As for ZFS losing your data, I doubt it. I suspect your data is there, but you need to find the right way to get at it.

(that sounds so much more like something I wanna hear...)

First step: What exactly is the problem ?

How can I diagnose why exactly the zpool is reported as corrupted ? I see there is zdb which doesn't seem to be officially documented by Sun or Oracle anywhere on the web. From its man page:

NAME
       zdb - ZFS debugger

SYNOPSIS
       zdb pool

DESCRIPTION
       The  zdb  command is used by support engineers to diagnose failures and
       gather statistics.
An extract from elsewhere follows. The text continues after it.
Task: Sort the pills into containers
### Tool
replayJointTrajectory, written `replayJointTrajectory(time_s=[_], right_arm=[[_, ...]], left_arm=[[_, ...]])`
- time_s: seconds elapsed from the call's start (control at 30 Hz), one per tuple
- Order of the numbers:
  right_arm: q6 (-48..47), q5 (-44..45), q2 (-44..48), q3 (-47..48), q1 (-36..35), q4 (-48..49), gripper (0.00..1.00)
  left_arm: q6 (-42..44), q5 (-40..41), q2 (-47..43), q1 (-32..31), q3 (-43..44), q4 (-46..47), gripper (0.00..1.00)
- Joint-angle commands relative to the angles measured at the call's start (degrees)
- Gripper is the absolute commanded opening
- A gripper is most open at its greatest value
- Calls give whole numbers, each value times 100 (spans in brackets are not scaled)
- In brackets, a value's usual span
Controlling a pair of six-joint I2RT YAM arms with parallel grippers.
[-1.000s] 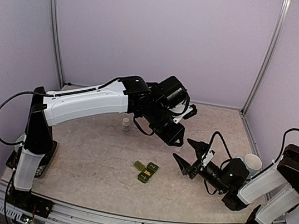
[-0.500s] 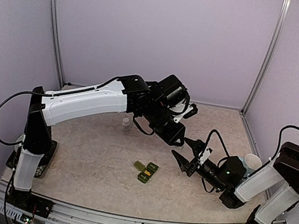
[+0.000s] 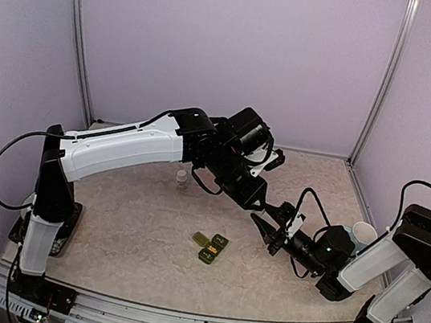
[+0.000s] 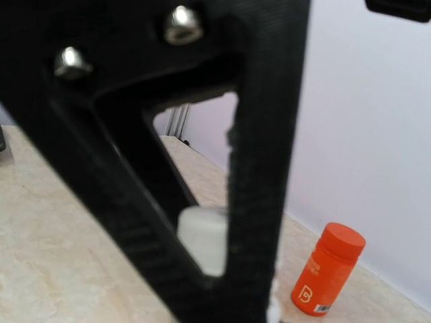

Since the ZFS file system is  always  consistent  on
       disk  and is self-repairing, zdb should only be run under the direction
       by a support engineer.

       If no arguments are specified, zdb, performs basic  consistency  checks
       on  the pool and associated datasets, and report any problems detected.

       Any options supported by this command are internal to Sun  and  subject
       to change at any time.

Further, Ben Rockwood has posted a detailed article and there is a video of Max Bruning talking about it (and mdb) at the Open Solaris Developer Conference in Prague on June 28, 2008.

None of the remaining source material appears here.